> _EXERCISE BRIEF_
Without a single alteration, write the listing out again.

BEGIN

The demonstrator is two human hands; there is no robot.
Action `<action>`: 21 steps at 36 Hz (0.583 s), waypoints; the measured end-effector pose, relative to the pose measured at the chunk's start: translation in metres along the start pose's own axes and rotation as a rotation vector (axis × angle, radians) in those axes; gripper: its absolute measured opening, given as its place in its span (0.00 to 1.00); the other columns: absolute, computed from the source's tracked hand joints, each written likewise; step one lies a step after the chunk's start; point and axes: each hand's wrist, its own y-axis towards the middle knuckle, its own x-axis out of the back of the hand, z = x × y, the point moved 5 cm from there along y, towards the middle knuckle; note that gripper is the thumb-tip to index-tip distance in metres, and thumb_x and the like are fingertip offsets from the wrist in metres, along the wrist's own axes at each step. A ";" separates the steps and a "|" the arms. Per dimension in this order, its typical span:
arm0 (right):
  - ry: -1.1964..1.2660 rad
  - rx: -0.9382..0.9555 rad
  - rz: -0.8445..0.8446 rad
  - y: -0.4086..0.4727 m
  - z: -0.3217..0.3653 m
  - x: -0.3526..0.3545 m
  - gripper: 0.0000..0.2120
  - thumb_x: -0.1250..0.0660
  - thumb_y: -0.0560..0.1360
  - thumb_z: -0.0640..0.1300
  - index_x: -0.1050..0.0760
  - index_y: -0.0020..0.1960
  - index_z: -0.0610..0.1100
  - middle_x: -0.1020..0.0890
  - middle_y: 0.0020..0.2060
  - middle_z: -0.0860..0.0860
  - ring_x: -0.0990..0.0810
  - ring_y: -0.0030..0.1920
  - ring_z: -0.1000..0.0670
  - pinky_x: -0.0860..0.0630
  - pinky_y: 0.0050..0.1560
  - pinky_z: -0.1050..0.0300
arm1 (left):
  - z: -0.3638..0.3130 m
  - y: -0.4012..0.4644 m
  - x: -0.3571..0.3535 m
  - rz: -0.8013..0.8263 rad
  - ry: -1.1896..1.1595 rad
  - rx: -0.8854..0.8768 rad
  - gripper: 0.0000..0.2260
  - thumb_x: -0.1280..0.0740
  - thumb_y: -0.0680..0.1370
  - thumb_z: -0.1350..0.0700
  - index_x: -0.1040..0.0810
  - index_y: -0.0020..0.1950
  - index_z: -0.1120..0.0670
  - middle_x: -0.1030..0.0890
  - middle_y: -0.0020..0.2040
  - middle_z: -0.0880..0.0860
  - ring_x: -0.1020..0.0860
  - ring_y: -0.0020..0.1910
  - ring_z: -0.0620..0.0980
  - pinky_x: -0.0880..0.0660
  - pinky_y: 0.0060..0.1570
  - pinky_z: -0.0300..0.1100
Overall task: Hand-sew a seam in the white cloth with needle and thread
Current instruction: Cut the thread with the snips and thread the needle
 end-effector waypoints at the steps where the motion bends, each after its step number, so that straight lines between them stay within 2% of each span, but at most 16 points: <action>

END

> _EXPECTED ANSWER_
The demonstrator is two human hands; there is no robot.
Action `<action>`: 21 steps at 36 Hz (0.583 s), waypoints; the measured end-effector pose, relative to the pose measured at the chunk's start: translation in metres along the start pose's own axes and rotation as a rotation vector (axis × angle, radians) in those axes; gripper: its absolute measured opening, given as its place in its span (0.00 to 1.00); the other columns: absolute, computed from the source's tracked hand joints, each written likewise; step one lies a step after the chunk's start; point and axes: each hand's wrist, its own y-axis towards the middle knuckle, its own x-axis out of the back of the hand, z = x × y, the point moved 5 cm from there along y, towards the middle knuckle; note that gripper is the thumb-tip to index-tip distance in metres, and thumb_x and the like are fingertip offsets from the wrist in metres, along the wrist's own axes at each step. A ";" separates the steps and a "|" the arms. Per dimension in this order, its typical span:
arm0 (right):
  - ry: -1.1964..1.2660 rad
  - rx: -0.9382..0.9555 rad
  - rz: -0.8445..0.8446 rad
  - y: -0.4086..0.4727 m
  - z: -0.3217..0.3653 m
  - x: -0.3526..0.3545 m
  - gripper: 0.0000..0.2120
  - thumb_x: -0.1250..0.0660
  - thumb_y: -0.0560..0.1360
  - thumb_z: -0.0640..0.1300
  - index_x: -0.1050..0.0760
  - index_y: -0.0020..0.1960
  - index_z: -0.0610..0.1100
  - middle_x: -0.1020..0.0890
  - middle_y: 0.0020..0.2060
  - middle_z: -0.0860..0.0860
  - ring_x: -0.0990..0.0810
  - ring_y: -0.0030..0.1920
  - ring_z: -0.1000..0.0670
  - pinky_x: -0.0860..0.0630
  - pinky_y: 0.0050..0.1560
  - pinky_z: -0.1050..0.0300
arm1 (left):
  - z: -0.3638..0.3130 m
  - y: -0.4012..0.4644 m
  - x: -0.3571..0.3535 m
  - rz: -0.8013..0.8263 rad
  - ry: -1.1896..1.1595 rad
  - rx: -0.8854..0.8768 rad
  - gripper: 0.0000..0.2260
  - thumb_x: -0.1280..0.0740
  - thumb_y: -0.0680..0.1370
  - thumb_z: -0.1350..0.0700
  - index_x: -0.1040..0.0810
  - index_y: -0.0020..0.1950
  - index_z: -0.1120..0.0670
  - middle_x: -0.1030..0.0890
  - middle_y: -0.0020..0.2040
  - middle_z: -0.0880..0.0860
  - ring_x: -0.1020..0.0860
  - ring_y: -0.0020..0.1910
  - ring_z: -0.0620..0.0980
  - pinky_x: -0.0880..0.0660
  - pinky_y: 0.0060..0.1570
  - pinky_z: -0.0300..0.1100
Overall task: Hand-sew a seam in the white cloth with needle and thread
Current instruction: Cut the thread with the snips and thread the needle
 end-effector waypoints at the steps where the motion bends, each after its step number, so that straight lines between them stay within 2% of each span, but at most 16 points: <action>

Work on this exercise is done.